In another possible design, the media stream is: http-flv media stream or websocket-flv media stream.
In another possible design, the obtaining module 51 is specifically configured to:
the media stream is pulled through XHR2/Fetch or websocket.
The media stream processing device 500 shown in fig. 5 is provided at the Web front end.
In addition, referring to fig. 6, the embodiment of the disclosure further provides a computer 600 including the above-mentioned media stream processing device 500.
The disclosed embodiments also provide a computer-readable storage medium storing computer-executable instructions configured to perform the above media stream processing method.
The disclosed embodiments also provide a computer program product comprising a computer program stored on a computer readable storage medium, the computer program comprising program instructions which, when executed by a computer, cause the computer to perform the above-described media stream processing method.
The computer readable storage medium may be a transitory computer readable storage medium or a non-transitory computer readable storage medium.
The embodiment of the disclosure also provides an electronic device, the structure of which is shown in fig. 7, the electronic device comprising:
at least one processor 73, one processor 73 being illustrated in FIG. 7; and a memory (memory) 71, which may also include a communication interface (Communication Interface) 72 and a bus. The processor 73, the communication interface 72, and the memory 71 may communicate with each other via a bus. The communication interface 72 may be used for information transfer. The processor 73 may call logic instructions in the memory 71 to perform the media stream processing method of the above-described embodiment.
Further, the logic instructions in the memory 71 described above may be implemented in the form of software functional units and may be stored in a computer readable storage medium when sold or used as a stand alone product.
The memory 71 is a computer-readable storage medium that can be used to store a software program, a computer-executable program, and program instructions/modules corresponding to the methods in the embodiments of the present disclosure. The processor 73 executes the functional applications and the media streams by running software programs, instructions and modules stored in the memory 71, i.e. implements the media stream processing method in the above-described method embodiments.
The memory 71 may include a storage program area and a storage data area, wherein the storage program area may store an operating system, at least one application program required for a function; the storage data area may store data created according to the use of the terminal device, etc. In addition, the memory 71 may include a high-speed random access memory, and may also include a nonvolatile memory.
Embodiments of the present disclosure may be embodied in a software product stored on a storage medium, including one or more instructions for causing a computer device (which may be a personal computer, a server, or a network device, etc.) to perform all or part of the steps of a method according to embodiments of the present disclosure.

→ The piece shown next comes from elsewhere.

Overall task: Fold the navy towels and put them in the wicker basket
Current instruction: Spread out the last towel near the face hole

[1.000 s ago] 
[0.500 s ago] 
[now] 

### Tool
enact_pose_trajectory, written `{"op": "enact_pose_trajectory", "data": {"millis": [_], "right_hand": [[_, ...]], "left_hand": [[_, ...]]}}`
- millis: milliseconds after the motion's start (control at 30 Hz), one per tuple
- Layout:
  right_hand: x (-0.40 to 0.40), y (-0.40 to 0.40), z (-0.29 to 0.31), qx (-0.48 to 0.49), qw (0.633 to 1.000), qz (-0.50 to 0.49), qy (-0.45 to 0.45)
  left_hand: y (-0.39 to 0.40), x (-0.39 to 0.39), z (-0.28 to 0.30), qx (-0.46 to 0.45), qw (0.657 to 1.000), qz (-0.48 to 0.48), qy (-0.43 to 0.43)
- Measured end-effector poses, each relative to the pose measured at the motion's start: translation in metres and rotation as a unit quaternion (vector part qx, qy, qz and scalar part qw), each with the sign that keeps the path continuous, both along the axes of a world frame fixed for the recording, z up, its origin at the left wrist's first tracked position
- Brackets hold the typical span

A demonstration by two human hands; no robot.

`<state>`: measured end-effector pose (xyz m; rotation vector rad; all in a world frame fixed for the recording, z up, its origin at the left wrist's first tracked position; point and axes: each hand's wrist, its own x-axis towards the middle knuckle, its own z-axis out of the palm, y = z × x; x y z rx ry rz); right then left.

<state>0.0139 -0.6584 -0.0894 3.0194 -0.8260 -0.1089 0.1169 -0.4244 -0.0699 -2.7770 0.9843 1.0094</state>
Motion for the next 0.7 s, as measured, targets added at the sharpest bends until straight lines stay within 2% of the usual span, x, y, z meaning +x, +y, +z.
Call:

And the aforementioned storage medium may be a non-transitory storage medium including: a plurality of media capable of storing program codes, such as a usb disk, a removable hard disk, a Read-Only Memory (ROM), a random access Memory (RAM, random Access Memory), a magnetic disk, or an optical disk, or a transitory storage medium.
When used in this application, although the terms "first," "second," etc. may be used herein to describe various elements, these elements should not be limited by these terms. These terms are only used to distinguish one element from another element. For example, a first element could be termed a second element, and, similarly, a second element could be termed a first element, without changing the meaning of the description, so long as all occurrences of the "first element" are renamed consistently and all occurrences of the "second element" are renamed consistently. The first element and the second element are both elements, but may not be the same element.
The words used in this application are merely for describing embodiments and are not intended to limit the claims. As used in the description of the embodiments and the claims, the singular forms "a," "an," and "the" (the) are intended to include the plural forms as well, unless the context clearly indicates otherwise. Similarly, the term "and/or" as used in this application is meant to encompass any and all possible combinations of one or more of the associated listed. Furthermore, when used in this application, the terms "comprises," "comprising," and/or "includes," and variations thereof, mean that the stated features, integers, steps, operations, elements, and/or components are present, but that the presence or addition of one or more other features, integers, steps, operations, elements, components, and/or groups thereof is not precluded.
The aspects, implementations, or features of the described embodiments can be used alone or in any combination. Aspects of the described embodiments may be implemented in software, hardware, or a combination of software and hardware. The described embodiments may also be embodied by a computer-readable medium having stored thereon computer-readable code comprising instructions executable by at least one computing device. The computer readable medium may be associated with any data storage device that can store data which can be thereafter read by a computer system. Computer readable media for example may include read-only memory, random-access memory, CD-ROM, HDD, DVD, magnetic tape, optical data storage devices, and the like. The computer readable medium can also be distributed over a network coupled computer systems so that the computer readable code is stored and executed in a distributed fashion.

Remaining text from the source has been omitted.